Rewind back to January when Americana fans were left agog after tuning into the college football championship game pitting Oregon against Ohio State, and hearing a fairly-obscure but heart-wrenching Jason Isbell song called “Dress Blues” emanating from a live performance of the Zac Brown Band. The clashing of two music worlds—the top of mainstream country, and the humble but dedicated following of Americana—made for a unique musical moment and a mixing of fan bases.

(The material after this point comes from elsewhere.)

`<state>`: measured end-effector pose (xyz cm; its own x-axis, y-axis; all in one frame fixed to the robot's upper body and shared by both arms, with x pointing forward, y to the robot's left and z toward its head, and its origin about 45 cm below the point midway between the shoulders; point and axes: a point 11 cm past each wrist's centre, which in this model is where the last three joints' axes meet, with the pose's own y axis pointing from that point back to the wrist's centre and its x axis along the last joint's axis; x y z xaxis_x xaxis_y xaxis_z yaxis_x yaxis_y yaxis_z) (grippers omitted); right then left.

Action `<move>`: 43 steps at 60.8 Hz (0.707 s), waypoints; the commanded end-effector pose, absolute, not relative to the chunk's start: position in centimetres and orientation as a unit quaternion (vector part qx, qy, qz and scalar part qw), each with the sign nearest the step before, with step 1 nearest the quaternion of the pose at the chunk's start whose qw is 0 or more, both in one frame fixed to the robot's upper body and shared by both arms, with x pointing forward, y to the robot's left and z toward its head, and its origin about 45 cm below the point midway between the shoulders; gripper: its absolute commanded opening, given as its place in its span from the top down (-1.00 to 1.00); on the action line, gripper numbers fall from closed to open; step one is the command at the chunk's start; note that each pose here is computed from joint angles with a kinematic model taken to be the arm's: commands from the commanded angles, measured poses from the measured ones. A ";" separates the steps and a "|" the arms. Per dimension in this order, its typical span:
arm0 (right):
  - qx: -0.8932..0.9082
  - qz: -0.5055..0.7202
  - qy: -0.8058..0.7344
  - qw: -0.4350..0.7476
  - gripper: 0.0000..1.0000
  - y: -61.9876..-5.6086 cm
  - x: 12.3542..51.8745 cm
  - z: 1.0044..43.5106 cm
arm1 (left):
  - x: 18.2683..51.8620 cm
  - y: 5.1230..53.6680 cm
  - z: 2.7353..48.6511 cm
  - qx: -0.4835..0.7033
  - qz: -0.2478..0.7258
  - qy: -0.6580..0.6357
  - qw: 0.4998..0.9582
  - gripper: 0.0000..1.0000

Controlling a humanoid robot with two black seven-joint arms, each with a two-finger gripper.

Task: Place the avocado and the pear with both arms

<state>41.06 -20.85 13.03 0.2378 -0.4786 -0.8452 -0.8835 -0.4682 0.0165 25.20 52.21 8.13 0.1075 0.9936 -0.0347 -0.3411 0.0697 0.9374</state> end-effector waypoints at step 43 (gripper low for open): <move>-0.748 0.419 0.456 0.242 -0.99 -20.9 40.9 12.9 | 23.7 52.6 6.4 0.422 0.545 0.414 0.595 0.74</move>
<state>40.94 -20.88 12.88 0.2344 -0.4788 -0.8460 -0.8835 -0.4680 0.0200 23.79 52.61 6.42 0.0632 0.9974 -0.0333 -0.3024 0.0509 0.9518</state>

Zac Brown went on to cover Isbell’s “Dress Blues” on his recent release Jekyll + Hyde. Though it was fairly common back on the 70’s through the 90’s to have bigger artists cover songs from alt-country voices such as Townes Van Zandt, Guy Clark, and Lucinda Williams, the “Dress Blues” cover is one of the first examples of the newer generation of Americana artists garnering wider exposure through the vehicle of bigger stars.

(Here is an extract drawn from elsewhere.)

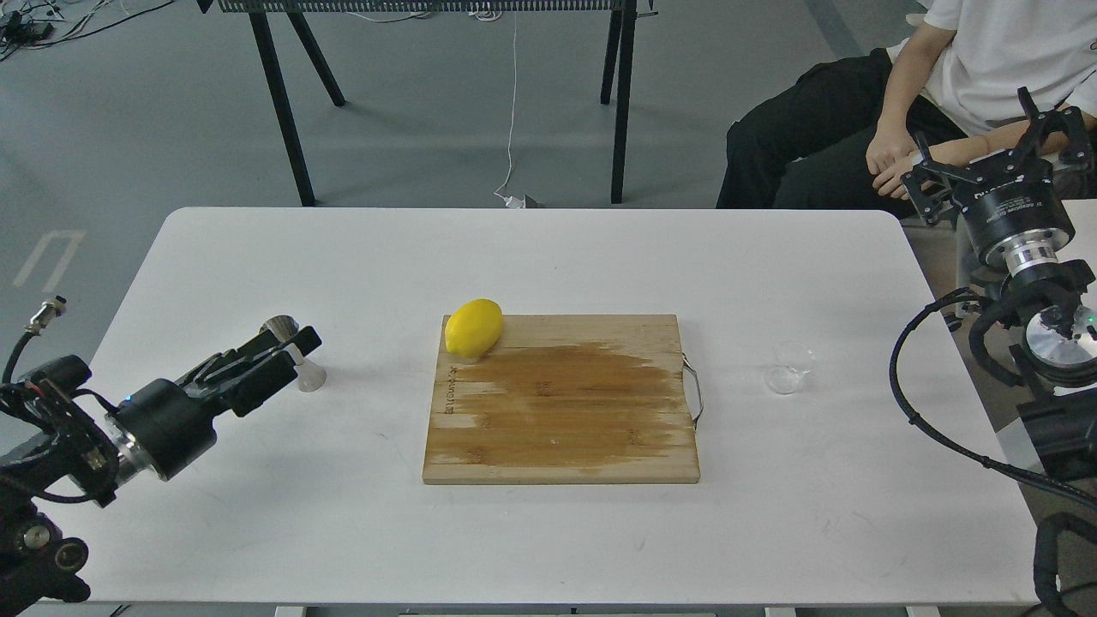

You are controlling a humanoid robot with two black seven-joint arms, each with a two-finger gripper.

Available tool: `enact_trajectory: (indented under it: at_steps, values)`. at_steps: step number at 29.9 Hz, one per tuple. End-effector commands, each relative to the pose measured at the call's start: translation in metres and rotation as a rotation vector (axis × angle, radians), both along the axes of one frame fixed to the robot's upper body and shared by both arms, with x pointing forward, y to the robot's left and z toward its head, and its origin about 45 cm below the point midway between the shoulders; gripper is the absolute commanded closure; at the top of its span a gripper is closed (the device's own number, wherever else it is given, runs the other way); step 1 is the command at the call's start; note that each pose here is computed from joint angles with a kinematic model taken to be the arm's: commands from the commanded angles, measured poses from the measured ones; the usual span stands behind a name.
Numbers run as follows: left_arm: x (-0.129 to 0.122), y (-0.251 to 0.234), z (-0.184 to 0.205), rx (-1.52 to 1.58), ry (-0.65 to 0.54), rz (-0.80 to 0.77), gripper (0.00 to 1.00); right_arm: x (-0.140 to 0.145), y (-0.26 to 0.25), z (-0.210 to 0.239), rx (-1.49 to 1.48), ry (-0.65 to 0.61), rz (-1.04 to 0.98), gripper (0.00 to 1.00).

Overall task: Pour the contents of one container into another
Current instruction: 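Grasp the metal jigger with the left gripper and lift it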

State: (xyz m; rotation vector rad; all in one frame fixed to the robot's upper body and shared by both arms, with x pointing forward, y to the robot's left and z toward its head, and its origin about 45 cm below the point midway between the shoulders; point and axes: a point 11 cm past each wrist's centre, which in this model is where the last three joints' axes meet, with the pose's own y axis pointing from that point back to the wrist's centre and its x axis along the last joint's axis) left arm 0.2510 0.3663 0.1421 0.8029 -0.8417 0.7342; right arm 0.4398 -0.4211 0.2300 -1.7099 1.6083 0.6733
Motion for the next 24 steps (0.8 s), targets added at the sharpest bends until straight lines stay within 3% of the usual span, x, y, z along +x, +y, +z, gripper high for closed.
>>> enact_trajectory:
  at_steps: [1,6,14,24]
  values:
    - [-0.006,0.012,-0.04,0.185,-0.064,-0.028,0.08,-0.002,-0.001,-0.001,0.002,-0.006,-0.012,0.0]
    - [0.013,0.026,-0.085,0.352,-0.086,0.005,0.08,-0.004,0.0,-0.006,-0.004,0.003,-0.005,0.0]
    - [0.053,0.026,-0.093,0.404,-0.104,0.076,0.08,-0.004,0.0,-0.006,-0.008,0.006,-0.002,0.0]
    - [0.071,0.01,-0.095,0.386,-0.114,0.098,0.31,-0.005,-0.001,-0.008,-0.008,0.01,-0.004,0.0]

“Jason Isbell wrote ‘Dress Blues’ as he writes a lot of songs. That dude might write the saddest songs in the world,” Zac Brown says in a new interview about the song. “So eloquently written, and accessible where everybody can still listen and understand it, but vivid. And it happened to a friend of his, and he wrote it about him. And I hear that song, and I wanted more people to hear that song. I wanted the soldiers and their families … if anything I think that song’s going to help people grieve. Because however you’ve socked it away, if you really listen to that, I mean he did an exceptional job.”
“Dress Blues” was initially released on Isbell’s first solo album after leaving the Drive By Truckers called Sirens in the Ditch from 2007. “Dress Blues” is a reference to the formal dress of Marines that many are buried in after returning to home from war. It was written about Cpl. Matthew D. Conley. Zac Brown changed the arrangement of the song by adding “Taps” in the middle.

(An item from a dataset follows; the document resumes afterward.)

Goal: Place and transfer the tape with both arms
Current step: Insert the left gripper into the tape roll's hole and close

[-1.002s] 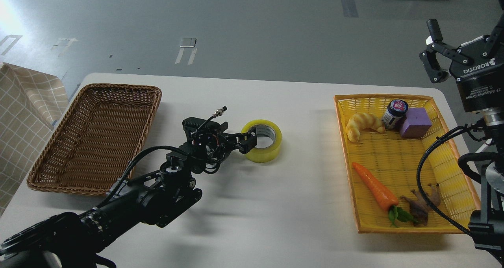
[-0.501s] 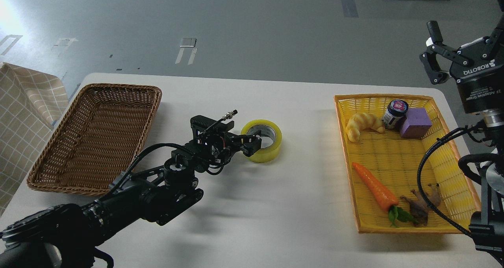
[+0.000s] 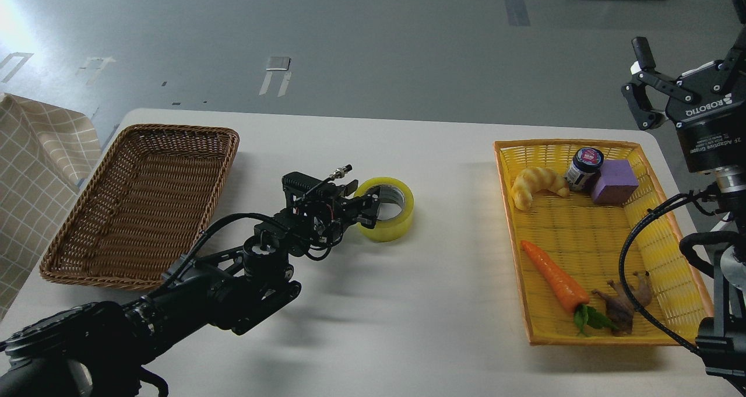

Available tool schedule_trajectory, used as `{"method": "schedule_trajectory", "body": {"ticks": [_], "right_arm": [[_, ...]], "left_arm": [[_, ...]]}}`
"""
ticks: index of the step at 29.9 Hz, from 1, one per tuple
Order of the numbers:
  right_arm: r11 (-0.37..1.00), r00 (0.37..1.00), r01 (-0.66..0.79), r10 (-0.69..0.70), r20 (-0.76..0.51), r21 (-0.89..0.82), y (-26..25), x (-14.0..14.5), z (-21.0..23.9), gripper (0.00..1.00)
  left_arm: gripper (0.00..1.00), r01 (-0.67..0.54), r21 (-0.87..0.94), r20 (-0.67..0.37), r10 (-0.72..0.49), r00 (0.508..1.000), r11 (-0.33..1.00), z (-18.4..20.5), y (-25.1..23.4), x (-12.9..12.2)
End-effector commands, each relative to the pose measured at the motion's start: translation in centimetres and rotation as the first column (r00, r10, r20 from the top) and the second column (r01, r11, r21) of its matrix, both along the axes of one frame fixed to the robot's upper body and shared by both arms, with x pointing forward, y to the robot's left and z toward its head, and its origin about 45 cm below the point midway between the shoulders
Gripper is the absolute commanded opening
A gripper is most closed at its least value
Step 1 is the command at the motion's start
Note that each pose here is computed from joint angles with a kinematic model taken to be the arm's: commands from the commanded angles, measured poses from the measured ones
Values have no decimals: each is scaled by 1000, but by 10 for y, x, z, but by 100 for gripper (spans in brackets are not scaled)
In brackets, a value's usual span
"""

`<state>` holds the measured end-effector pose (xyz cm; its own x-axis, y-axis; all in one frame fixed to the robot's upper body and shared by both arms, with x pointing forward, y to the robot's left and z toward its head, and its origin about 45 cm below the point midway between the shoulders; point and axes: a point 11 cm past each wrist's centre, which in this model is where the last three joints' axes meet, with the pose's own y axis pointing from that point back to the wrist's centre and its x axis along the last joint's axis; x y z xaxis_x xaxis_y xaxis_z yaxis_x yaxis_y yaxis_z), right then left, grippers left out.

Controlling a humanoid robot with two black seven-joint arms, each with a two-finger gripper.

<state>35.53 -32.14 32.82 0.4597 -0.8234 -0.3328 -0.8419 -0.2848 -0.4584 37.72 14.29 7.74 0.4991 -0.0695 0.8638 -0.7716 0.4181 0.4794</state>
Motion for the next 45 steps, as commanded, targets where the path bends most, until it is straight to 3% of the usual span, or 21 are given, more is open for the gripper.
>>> {"method": "schedule_trajectory", "body": {"ticks": [1, 19, 45], "right_arm": [[1000, 1000, 1, -1, -3, -1, 0, -1, -1, 100], [1000, 1000, 9, -9, -18, -26, -7, -3, -4, 100], [999, 1000, 13, -14, -19, -30, -9, -4, -5, 100]], "left_arm": [[48, 1, 4, -9, -1, 1000, 1000, -3, 1, -2], [48, 14, -142, 6, -14, 1000, 990, 27, -28, 5], [49, 46, -71, -9, -47, 999, 996, 13, -16, -5]]}}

“Putting the arrangement of “Taps” in the middle of it was really important to me,” says Zac Brown. “I lost a good buddy of mine. We called him Old John, and he was like a surrogate grandad to me. He was a knife maker. He taught me how to make the first knife I ever made. He lived next door to my buddy Scott and I. We lived in a singlewide trailer, and it was his grandad’s, and he lived next door to us when I was in college. He was a great man. A great man to me. When he passed away, I went to his funeral, and I’d held it together. I was sad for everybody because they had lost their grandfather and father. I held it together until they started playing “Taps.” And I couldn’t believe how much that just like ‘poof’, brought it out. That to me was powerful. So I was like, ‘Man, we’ve got to try to use that.’ We’ve got to combine what Isbell did with ‘Dress Blues’ and how much he killed it lyrically and melodically, and then we’ve got to add the emotion of ‘Taps’ altogether in one thing, and try to just really dig down and do it.”
And Zac Brown was conscious about what he was doing by putting a Jason Isbell cover on his new record. It wasn’t just about selecting a good song to record.
“Proud to be singing one of Jason’s songs. He’s badass. So every record we cover one song. And this was the cover off of this record, was one that I felt like was kind of obscure to the world, known well by his fans, but I want his fan base to grow. And any of ours that don’t belong to his, they’re going to be fans of his too. I feel like I was paying some love forward to Jason, and a tip of the hat to the soldiers because I haven’t written a song that that’s meaningful yet.”
Jason Isbell has his own new record coming out, Something More Than Free through Thirty Tigers on July 17th. It’s his followup to 2013’s Southeastern, which won Americana Album of the Year in 2014.